§ **TASK PROMPT**: Copy exactly, please, the lines of the data from its start through the line containing "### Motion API".

***** RECORDS SUPPLIED

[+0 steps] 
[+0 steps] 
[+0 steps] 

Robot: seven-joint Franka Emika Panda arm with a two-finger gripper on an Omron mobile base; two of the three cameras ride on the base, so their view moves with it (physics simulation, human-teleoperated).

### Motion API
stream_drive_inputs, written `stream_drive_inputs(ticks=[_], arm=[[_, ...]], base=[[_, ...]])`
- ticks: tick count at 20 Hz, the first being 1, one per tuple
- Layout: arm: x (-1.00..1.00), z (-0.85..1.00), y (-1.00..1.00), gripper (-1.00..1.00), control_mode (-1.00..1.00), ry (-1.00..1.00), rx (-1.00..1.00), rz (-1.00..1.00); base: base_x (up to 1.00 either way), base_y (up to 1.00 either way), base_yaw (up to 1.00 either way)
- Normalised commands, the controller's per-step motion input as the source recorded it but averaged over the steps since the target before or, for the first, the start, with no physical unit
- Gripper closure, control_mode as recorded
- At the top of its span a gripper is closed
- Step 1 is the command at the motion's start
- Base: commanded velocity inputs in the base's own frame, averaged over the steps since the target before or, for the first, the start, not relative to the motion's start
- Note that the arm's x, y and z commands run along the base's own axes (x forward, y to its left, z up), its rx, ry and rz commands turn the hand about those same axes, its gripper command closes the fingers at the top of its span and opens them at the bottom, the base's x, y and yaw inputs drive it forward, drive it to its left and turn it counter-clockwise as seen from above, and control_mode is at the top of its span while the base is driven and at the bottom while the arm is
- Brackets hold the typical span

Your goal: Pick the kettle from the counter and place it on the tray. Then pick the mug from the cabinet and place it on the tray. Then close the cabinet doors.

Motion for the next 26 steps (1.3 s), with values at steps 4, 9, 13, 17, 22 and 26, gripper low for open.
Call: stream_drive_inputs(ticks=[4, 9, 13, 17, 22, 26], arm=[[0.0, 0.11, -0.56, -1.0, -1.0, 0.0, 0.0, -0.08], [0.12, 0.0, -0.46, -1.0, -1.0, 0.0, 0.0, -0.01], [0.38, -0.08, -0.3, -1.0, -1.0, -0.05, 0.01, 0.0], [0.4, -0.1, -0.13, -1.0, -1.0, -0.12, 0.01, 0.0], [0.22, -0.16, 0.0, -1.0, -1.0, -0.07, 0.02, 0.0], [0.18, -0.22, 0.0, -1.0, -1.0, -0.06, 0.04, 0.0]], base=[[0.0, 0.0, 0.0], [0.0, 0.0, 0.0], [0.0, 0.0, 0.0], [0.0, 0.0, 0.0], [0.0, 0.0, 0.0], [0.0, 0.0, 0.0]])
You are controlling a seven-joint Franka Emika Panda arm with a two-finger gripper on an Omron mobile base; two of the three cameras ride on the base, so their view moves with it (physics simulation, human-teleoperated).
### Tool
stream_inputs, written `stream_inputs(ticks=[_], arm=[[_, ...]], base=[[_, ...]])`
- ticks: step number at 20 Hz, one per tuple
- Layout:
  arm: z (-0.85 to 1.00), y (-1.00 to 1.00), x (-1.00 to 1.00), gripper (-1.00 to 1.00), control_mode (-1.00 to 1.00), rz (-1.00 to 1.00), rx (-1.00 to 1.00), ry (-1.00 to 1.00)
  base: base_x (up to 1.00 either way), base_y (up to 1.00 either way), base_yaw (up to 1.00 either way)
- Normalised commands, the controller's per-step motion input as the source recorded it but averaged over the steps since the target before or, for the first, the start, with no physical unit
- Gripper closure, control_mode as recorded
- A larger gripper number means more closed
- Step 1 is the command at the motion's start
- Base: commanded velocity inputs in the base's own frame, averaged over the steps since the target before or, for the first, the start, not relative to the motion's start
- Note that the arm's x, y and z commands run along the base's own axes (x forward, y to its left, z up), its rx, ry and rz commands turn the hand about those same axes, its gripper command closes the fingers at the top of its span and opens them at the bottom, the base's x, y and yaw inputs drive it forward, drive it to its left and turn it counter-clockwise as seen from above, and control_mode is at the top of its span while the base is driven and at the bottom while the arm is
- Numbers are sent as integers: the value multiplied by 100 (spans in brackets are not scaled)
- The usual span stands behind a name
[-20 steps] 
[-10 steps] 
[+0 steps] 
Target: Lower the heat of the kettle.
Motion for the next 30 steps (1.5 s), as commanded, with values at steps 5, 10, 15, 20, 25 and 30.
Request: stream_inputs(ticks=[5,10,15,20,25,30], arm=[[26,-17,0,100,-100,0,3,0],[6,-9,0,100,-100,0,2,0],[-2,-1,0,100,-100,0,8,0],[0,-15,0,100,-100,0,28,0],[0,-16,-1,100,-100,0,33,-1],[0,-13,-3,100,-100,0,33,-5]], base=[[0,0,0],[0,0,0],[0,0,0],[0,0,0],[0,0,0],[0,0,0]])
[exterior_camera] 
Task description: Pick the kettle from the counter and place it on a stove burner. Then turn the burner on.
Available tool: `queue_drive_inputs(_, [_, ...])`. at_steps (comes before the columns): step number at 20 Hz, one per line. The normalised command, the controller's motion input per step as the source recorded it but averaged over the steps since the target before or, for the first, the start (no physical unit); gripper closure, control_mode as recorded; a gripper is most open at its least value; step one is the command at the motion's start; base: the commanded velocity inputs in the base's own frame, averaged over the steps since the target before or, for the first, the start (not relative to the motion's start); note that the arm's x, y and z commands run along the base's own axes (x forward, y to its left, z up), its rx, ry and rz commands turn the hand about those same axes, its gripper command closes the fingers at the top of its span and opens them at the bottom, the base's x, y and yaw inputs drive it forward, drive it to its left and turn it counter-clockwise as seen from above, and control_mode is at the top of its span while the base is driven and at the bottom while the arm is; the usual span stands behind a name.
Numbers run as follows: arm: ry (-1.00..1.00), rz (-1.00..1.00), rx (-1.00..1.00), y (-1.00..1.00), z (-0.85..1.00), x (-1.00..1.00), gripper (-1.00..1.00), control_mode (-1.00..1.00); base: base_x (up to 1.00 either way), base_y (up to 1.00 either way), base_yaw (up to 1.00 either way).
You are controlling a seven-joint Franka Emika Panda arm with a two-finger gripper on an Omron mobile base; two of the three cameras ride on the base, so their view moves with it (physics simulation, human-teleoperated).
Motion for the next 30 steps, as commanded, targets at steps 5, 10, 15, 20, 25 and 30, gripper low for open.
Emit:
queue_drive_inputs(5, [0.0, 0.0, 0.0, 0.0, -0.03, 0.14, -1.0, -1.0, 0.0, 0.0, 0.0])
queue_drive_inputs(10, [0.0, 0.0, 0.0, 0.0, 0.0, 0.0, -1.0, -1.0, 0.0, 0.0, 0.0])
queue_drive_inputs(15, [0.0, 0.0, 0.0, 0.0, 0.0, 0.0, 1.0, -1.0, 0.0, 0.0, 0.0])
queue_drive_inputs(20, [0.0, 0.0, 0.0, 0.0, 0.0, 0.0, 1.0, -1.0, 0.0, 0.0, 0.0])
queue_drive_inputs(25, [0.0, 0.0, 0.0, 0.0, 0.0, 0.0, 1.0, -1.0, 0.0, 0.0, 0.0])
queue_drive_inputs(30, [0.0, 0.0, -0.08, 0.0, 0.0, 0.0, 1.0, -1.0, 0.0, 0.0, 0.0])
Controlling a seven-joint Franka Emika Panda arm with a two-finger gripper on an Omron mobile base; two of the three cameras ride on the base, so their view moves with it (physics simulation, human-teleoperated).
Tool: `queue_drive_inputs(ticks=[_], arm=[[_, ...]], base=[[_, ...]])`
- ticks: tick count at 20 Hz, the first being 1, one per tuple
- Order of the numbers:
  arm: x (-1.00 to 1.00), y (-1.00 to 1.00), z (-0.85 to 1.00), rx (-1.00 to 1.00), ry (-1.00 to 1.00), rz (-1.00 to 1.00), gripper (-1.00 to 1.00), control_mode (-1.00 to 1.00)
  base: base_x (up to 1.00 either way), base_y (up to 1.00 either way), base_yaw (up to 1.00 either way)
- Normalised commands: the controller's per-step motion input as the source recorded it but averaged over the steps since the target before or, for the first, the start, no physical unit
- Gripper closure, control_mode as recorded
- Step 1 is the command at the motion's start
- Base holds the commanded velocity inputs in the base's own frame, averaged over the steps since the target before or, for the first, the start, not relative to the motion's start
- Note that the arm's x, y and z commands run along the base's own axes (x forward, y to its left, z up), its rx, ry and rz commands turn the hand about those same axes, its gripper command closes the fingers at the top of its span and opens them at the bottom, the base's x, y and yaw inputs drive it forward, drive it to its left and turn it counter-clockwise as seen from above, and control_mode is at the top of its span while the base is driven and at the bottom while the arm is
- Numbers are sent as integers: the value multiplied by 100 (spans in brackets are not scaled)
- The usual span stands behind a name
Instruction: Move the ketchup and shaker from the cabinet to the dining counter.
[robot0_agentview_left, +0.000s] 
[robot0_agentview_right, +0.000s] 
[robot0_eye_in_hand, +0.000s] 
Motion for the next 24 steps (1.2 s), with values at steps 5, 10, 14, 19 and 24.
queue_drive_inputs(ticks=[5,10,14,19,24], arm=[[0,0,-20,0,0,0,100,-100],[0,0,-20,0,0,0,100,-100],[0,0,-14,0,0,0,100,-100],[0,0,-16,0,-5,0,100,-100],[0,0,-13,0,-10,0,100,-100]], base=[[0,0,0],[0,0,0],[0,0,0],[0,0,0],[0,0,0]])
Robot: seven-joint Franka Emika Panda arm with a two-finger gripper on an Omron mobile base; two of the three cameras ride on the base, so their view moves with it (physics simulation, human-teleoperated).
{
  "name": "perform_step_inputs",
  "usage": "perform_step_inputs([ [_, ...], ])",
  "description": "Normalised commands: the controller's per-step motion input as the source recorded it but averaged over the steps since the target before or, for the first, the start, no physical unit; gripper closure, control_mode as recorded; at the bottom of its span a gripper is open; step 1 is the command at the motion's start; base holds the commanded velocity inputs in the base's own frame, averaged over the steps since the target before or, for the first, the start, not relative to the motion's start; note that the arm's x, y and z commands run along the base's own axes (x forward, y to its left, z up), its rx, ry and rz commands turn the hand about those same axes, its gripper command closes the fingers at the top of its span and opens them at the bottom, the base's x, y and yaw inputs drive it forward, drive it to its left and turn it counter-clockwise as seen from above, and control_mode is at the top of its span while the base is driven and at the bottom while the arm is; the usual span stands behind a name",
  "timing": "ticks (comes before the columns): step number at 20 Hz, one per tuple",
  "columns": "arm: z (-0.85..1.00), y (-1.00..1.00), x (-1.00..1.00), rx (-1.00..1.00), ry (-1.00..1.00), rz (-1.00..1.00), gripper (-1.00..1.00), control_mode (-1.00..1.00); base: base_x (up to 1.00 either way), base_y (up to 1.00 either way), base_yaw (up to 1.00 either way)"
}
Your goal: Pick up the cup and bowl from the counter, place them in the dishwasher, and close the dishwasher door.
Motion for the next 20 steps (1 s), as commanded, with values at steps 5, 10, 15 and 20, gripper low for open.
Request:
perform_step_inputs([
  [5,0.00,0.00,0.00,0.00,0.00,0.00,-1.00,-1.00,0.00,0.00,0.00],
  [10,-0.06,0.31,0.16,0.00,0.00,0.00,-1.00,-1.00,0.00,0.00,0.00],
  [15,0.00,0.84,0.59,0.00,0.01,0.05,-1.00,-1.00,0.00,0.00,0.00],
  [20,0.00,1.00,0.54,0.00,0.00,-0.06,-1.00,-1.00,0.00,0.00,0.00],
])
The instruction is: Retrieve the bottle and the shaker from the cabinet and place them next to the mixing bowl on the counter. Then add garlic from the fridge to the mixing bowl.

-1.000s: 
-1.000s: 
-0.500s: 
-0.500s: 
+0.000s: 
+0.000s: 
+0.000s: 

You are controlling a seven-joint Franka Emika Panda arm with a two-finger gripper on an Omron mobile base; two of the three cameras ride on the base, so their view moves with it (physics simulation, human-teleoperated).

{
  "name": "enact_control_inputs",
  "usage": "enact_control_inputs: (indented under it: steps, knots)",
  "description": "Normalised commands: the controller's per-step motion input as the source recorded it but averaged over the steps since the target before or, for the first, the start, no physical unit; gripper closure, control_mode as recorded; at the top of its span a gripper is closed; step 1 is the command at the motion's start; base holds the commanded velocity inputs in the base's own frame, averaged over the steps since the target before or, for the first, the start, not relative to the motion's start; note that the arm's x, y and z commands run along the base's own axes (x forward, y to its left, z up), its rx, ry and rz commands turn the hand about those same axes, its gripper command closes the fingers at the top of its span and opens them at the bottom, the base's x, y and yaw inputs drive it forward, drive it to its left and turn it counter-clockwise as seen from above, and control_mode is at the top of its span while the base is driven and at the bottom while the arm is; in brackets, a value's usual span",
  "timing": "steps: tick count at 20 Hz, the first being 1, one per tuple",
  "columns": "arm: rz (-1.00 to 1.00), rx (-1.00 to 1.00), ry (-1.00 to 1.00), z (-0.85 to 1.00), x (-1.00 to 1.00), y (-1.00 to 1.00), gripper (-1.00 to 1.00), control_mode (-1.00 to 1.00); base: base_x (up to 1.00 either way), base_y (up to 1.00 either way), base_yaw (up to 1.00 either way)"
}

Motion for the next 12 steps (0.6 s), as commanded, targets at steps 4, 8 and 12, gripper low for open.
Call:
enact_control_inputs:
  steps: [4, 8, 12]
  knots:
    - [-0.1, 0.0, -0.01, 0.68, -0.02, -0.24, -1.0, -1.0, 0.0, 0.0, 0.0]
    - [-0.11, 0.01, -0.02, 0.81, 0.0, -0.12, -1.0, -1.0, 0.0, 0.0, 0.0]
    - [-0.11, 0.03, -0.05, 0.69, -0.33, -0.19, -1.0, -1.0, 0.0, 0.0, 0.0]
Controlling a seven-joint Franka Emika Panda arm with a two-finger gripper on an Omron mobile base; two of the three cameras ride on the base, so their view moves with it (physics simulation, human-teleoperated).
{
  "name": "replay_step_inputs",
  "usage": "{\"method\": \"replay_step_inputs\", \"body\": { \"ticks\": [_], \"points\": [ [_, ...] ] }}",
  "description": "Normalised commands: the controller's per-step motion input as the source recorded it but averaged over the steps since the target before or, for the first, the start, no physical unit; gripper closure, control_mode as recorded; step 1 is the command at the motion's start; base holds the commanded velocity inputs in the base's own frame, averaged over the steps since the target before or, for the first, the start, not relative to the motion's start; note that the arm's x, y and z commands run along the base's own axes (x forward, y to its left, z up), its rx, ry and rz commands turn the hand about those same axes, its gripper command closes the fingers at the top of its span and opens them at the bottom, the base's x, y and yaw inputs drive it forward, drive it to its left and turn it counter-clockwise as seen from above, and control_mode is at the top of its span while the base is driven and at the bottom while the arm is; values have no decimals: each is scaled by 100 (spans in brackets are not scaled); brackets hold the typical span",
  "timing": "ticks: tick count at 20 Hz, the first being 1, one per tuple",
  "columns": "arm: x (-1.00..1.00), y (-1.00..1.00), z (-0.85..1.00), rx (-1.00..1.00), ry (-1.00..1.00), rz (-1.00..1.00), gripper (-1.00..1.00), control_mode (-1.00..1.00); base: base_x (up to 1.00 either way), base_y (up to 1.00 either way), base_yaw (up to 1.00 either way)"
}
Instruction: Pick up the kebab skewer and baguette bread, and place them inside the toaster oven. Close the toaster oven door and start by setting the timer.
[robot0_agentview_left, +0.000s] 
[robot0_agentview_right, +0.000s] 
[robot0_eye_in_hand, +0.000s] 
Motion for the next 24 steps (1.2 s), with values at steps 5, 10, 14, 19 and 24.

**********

§ **SOLVED PROBLEM**:
[+0 steps] 
[+0 steps] 
[+0 steps] 

Robot: seven-joint Franka Emika Panda arm with a two-finger gripper on an Omron mobile base; two of the three cameras ride on the base, so their view moves with it (physics simulation, human-teleoperated).

### Motion API

With this output, the exercise is done.